◆ WORK ITEM ◆
Show the lines of the material that contain the word "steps".

◆ PROVIDED DATA ◆
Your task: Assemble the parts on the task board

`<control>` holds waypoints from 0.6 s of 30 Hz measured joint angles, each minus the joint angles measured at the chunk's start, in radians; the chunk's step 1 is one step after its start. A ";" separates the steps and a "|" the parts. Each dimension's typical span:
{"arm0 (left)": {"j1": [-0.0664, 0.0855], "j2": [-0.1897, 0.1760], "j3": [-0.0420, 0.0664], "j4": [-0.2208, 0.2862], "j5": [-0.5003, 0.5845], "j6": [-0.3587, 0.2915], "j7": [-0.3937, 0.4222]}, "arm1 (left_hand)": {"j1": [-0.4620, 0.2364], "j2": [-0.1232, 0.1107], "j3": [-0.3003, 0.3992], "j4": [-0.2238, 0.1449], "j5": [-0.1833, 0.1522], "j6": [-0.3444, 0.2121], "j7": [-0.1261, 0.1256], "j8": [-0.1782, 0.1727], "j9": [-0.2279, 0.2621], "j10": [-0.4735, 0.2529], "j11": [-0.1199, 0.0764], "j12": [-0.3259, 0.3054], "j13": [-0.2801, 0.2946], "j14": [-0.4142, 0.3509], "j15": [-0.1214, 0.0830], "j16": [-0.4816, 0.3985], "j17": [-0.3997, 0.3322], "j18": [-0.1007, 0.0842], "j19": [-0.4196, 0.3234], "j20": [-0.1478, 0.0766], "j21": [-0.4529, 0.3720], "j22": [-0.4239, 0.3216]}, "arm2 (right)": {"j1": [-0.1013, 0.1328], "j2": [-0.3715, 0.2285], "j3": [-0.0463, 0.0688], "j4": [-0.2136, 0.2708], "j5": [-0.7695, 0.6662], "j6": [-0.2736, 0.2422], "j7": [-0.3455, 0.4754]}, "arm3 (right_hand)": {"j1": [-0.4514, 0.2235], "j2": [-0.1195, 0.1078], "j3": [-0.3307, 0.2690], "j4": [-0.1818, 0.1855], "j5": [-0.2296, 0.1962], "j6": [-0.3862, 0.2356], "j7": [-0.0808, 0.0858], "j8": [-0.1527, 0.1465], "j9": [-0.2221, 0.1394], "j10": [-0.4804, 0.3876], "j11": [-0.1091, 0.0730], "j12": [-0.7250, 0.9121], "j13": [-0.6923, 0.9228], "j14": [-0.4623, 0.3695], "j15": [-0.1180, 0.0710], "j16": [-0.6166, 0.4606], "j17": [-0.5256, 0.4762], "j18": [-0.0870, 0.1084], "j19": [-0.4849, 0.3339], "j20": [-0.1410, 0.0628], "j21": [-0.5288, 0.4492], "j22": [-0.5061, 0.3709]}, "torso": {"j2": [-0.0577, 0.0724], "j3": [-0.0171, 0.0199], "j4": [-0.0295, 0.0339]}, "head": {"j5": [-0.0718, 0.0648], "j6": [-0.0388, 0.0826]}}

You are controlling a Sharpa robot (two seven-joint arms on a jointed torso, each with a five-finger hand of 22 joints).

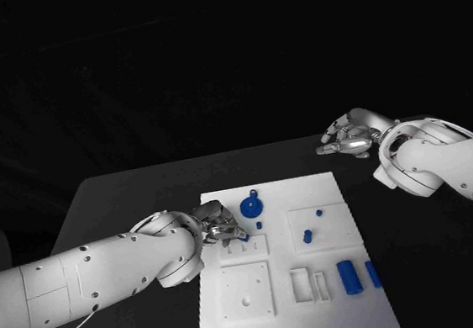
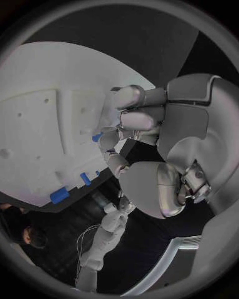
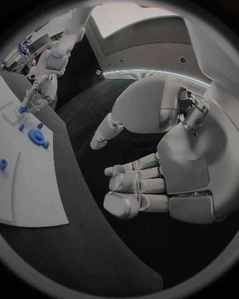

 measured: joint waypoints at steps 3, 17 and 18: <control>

◆ ANSWER FOR THE TASK ◆
`<control>` holds waypoints from 0.6 s of 30 Hz measured joint angles, each minus the joint angles measured at the chunk's start, in radians; the chunk's step 1 is one step after its start. A ";" separates the steps and a "|" the parts. Each dimension's typical span:
 measured: joint waypoints at steps 3, 17 and 18: <control>

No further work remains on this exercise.